*Dataset section*:
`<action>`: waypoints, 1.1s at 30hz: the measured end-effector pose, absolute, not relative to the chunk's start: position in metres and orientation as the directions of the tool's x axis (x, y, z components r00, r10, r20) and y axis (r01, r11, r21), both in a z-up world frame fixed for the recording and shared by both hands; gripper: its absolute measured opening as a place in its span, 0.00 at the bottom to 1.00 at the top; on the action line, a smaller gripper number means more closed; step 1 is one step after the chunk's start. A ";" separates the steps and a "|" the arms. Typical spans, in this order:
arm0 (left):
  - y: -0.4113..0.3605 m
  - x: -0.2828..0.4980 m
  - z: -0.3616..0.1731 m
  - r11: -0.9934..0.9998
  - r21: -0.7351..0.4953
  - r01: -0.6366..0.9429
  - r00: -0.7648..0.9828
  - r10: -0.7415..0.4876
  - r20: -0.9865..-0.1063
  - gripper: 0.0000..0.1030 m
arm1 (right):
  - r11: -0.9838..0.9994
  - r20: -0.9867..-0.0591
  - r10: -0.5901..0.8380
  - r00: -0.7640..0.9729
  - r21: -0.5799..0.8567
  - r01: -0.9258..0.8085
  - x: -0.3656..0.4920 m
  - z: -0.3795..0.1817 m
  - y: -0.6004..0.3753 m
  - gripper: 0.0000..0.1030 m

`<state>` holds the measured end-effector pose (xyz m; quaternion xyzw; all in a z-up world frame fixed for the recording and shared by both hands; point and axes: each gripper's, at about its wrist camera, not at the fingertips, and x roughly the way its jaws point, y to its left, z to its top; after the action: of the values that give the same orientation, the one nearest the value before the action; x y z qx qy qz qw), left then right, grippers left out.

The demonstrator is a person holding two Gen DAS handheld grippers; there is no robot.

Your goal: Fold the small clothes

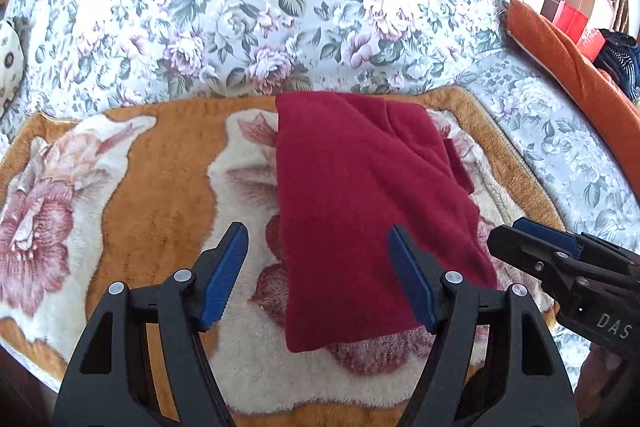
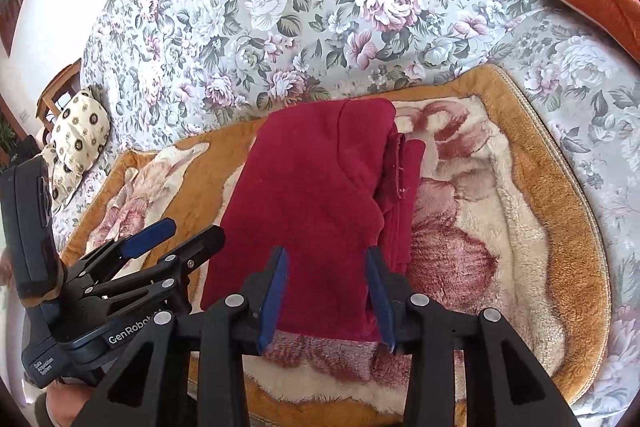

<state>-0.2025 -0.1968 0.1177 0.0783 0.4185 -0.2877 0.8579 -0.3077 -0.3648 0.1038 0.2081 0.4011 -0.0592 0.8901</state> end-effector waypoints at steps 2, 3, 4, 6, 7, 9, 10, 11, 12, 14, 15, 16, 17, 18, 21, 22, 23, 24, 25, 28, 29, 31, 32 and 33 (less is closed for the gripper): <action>-0.195 -0.208 0.123 0.826 -0.093 0.556 0.503 -0.424 -0.753 0.70 | 0.908 -0.734 0.016 0.679 0.295 0.297 -0.310 0.110 -0.362 0.41; -0.194 -0.210 0.126 0.828 -0.082 0.555 0.514 -0.419 -0.748 0.71 | 0.908 -0.733 -0.013 0.680 0.276 0.315 -0.312 0.113 -0.361 0.42; -0.192 -0.212 0.128 0.829 -0.077 0.554 0.522 -0.418 -0.744 0.71 | 0.906 -0.733 -0.033 0.680 0.265 0.329 -0.313 0.114 -0.361 0.42; -0.188 -0.215 0.131 0.831 -0.084 0.550 0.528 -0.423 -0.737 0.71 | 0.906 -0.729 -0.060 0.682 0.246 0.343 -0.315 0.117 -0.359 0.42; -0.186 -0.215 0.133 0.832 -0.090 0.547 0.527 -0.427 -0.735 0.71 | 0.908 -0.729 -0.076 0.680 0.231 0.349 -0.316 0.118 -0.358 0.42; -0.183 -0.217 0.136 0.837 -0.088 0.539 0.534 -0.421 -0.733 0.71 | 0.912 -0.729 -0.109 0.676 0.197 0.360 -0.317 0.119 -0.355 0.42; -0.183 -0.218 0.137 0.842 -0.075 0.534 0.542 -0.409 -0.734 0.71 | 0.914 -0.728 -0.117 0.676 0.187 0.360 -0.318 0.120 -0.354 0.42; -0.183 -0.220 0.138 0.847 -0.058 0.528 0.552 -0.394 -0.735 0.71 | 0.915 -0.727 -0.120 0.676 0.184 0.360 -0.319 0.120 -0.353 0.42; -0.184 -0.221 0.140 0.851 -0.045 0.524 0.559 -0.383 -0.736 0.71 | 0.914 -0.727 -0.119 0.677 0.186 0.361 -0.320 0.120 -0.353 0.42; -0.183 -0.223 0.142 0.854 -0.038 0.519 0.566 -0.377 -0.734 0.71 | 0.911 -0.726 -0.113 0.679 0.197 0.362 -0.322 0.119 -0.353 0.42; -0.182 -0.224 0.143 0.855 -0.040 0.517 0.569 -0.378 -0.730 0.71 | 0.910 -0.726 -0.113 0.679 0.200 0.364 -0.323 0.119 -0.354 0.42; -0.181 -0.225 0.144 0.856 -0.037 0.515 0.574 -0.376 -0.727 0.71 | 0.908 -0.726 -0.114 0.678 0.201 0.367 -0.324 0.118 -0.353 0.42; -0.180 -0.226 0.145 0.859 -0.022 0.511 0.585 -0.366 -0.724 0.71 | 0.907 -0.727 -0.113 0.678 0.203 0.369 -0.324 0.118 -0.353 0.42; -0.180 -0.228 0.145 0.863 0.009 0.505 0.603 -0.345 -0.720 0.71 | 0.905 -0.727 -0.110 0.678 0.208 0.370 -0.325 0.118 -0.353 0.42; -0.178 -0.233 0.147 0.859 0.018 0.512 0.612 -0.350 -0.709 0.71 | 0.903 -0.727 -0.106 0.678 0.215 0.371 -0.328 0.117 -0.352 0.42; -0.177 -0.233 0.147 0.859 0.003 0.512 0.603 -0.358 -0.713 0.71 | 0.903 -0.727 -0.103 0.679 0.217 0.370 -0.329 0.116 -0.352 0.42; -0.176 -0.232 0.147 0.859 -0.004 0.511 0.598 -0.359 -0.716 0.71 | 0.902 -0.728 -0.103 0.678 0.219 0.372 -0.329 0.116 -0.352 0.42; -0.175 -0.232 0.146 0.862 -0.002 0.508 0.597 -0.353 -0.721 0.71 | 0.899 -0.728 -0.102 0.678 0.224 0.376 -0.330 0.116 -0.353 0.42; -0.175 -0.232 0.146 0.864 0.004 0.504 0.598 -0.346 -0.723 0.71 | 0.897 -0.728 -0.100 0.678 0.229 0.379 -0.331 0.116 -0.353 0.42; -0.173 -0.230 0.142 0.865 -0.004 0.502 0.584 -0.343 -0.736 0.71 | 0.897 -0.726 -0.095 0.681 0.235 0.376 -0.332 0.117 -0.353 0.42; -0.172 -0.230 0.142 0.867 -0.007 0.498 0.583 -0.340 -0.737 0.71 | 0.897 -0.724 -0.095 0.683 0.236 0.374 -0.333 0.117 -0.353 0.42; -0.172 -0.230 0.141 0.869 -0.008 0.494 0.583 -0.338 -0.739 0.71 | 0.896 -0.724 -0.089 0.684 0.242 0.373 -0.334 0.116 -0.353 0.42; -0.171 -0.230 0.141 0.870 -0.006 0.493 0.583 -0.335 -0.740 0.71 | 0.895 -0.725 -0.088 0.683 0.243 0.374 -0.333 0.116 -0.353 0.42; -0.172 -0.230 0.141 0.870 -0.003 0.494 0.584 -0.334 -0.740 0.71 | 0.895 -0.727 -0.088 0.681 0.242 0.374 -0.334 0.115 -0.353 0.42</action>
<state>-0.2301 -0.1715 0.1411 0.1019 0.3918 -0.2340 0.8840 -0.3340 -0.3531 0.1155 0.1894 0.3778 -0.1288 0.8971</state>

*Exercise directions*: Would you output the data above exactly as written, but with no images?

*Response for this exercise*:
`<action>`: waypoints, 1.1s at 30hz: the measured end-effector pose, absolute, not relative to the chunk's start: position in metres and orientation as the directions of the tool's x axis (x, y, z components r00, r10, r20) and y axis (r01, r11, r21), both in a z-up world frame fixed for the recording and shared by both hands; gripper: its absolute measured opening as a place in its span, 0.00 at the bottom to 1.00 at the top; on the action line, a smaller gripper number means more closed; step 1 is one step after the chunk's start. A ";" separates the steps and a "|" the arms. Typical spans, in this order:
arm0 (left):
  - y: -0.4113..0.3605 m
  - x: -0.2828..0.4980 m
  - z: -0.3616..0.1731 m
  - r11: -0.9934..0.9998
  - r21: -0.7351..0.4953
  - r01: -0.6366..0.9429
  - r00: -0.7648..0.9828
  - r10: -0.7415..0.4876
  - r20: -0.9865..-0.1063
  - gripper: 0.0000..0.1030 m
arm1 (right):
  - r11: -0.9838..0.9994
  - r20: -0.9867..-0.0591
  - r10: -0.5901..0.8380
  - r00: -0.7640..0.9729
  - r21: -0.5799..0.8567
  - r01: -0.9258..0.8085
  - x: -0.3656..0.4920 m
  - z: -0.3795..0.1817 m
  - y: -0.6004..0.3753 m
  - gripper: 0.0000..0.1030 m

`<state>` holds the measured end-effector pose (xyz m; quaternion xyzw; all in a z-up world frame fixed for the recording and shared by both hands; point and axes: each gripper's, at about its wrist camera, not at the fingertips, and x roughly the way its jaws point, y to its left, z to its top; after the action: of the values that give the same orientation, the one nearest the value before the action; x y z qx qy qz qw), left then right, grippers left out.

The demonstrator is a person holding two Gen DAS handheld grippers; there is no robot.

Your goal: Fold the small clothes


<state>-0.2025 -0.1968 0.1177 0.0783 0.4185 -0.2877 0.8579 -0.3077 -0.3648 0.1038 0.2081 0.4011 -0.0592 0.8901</state> end-effector waypoints at steps 2, 3, 4, 6, 7, 9, 10, 11, 12, 14, 15, 16, 17, 18, 21, 22, 23, 24, 25, 28, 29, 31, 32 and 33 (less is closed for the gripper): <action>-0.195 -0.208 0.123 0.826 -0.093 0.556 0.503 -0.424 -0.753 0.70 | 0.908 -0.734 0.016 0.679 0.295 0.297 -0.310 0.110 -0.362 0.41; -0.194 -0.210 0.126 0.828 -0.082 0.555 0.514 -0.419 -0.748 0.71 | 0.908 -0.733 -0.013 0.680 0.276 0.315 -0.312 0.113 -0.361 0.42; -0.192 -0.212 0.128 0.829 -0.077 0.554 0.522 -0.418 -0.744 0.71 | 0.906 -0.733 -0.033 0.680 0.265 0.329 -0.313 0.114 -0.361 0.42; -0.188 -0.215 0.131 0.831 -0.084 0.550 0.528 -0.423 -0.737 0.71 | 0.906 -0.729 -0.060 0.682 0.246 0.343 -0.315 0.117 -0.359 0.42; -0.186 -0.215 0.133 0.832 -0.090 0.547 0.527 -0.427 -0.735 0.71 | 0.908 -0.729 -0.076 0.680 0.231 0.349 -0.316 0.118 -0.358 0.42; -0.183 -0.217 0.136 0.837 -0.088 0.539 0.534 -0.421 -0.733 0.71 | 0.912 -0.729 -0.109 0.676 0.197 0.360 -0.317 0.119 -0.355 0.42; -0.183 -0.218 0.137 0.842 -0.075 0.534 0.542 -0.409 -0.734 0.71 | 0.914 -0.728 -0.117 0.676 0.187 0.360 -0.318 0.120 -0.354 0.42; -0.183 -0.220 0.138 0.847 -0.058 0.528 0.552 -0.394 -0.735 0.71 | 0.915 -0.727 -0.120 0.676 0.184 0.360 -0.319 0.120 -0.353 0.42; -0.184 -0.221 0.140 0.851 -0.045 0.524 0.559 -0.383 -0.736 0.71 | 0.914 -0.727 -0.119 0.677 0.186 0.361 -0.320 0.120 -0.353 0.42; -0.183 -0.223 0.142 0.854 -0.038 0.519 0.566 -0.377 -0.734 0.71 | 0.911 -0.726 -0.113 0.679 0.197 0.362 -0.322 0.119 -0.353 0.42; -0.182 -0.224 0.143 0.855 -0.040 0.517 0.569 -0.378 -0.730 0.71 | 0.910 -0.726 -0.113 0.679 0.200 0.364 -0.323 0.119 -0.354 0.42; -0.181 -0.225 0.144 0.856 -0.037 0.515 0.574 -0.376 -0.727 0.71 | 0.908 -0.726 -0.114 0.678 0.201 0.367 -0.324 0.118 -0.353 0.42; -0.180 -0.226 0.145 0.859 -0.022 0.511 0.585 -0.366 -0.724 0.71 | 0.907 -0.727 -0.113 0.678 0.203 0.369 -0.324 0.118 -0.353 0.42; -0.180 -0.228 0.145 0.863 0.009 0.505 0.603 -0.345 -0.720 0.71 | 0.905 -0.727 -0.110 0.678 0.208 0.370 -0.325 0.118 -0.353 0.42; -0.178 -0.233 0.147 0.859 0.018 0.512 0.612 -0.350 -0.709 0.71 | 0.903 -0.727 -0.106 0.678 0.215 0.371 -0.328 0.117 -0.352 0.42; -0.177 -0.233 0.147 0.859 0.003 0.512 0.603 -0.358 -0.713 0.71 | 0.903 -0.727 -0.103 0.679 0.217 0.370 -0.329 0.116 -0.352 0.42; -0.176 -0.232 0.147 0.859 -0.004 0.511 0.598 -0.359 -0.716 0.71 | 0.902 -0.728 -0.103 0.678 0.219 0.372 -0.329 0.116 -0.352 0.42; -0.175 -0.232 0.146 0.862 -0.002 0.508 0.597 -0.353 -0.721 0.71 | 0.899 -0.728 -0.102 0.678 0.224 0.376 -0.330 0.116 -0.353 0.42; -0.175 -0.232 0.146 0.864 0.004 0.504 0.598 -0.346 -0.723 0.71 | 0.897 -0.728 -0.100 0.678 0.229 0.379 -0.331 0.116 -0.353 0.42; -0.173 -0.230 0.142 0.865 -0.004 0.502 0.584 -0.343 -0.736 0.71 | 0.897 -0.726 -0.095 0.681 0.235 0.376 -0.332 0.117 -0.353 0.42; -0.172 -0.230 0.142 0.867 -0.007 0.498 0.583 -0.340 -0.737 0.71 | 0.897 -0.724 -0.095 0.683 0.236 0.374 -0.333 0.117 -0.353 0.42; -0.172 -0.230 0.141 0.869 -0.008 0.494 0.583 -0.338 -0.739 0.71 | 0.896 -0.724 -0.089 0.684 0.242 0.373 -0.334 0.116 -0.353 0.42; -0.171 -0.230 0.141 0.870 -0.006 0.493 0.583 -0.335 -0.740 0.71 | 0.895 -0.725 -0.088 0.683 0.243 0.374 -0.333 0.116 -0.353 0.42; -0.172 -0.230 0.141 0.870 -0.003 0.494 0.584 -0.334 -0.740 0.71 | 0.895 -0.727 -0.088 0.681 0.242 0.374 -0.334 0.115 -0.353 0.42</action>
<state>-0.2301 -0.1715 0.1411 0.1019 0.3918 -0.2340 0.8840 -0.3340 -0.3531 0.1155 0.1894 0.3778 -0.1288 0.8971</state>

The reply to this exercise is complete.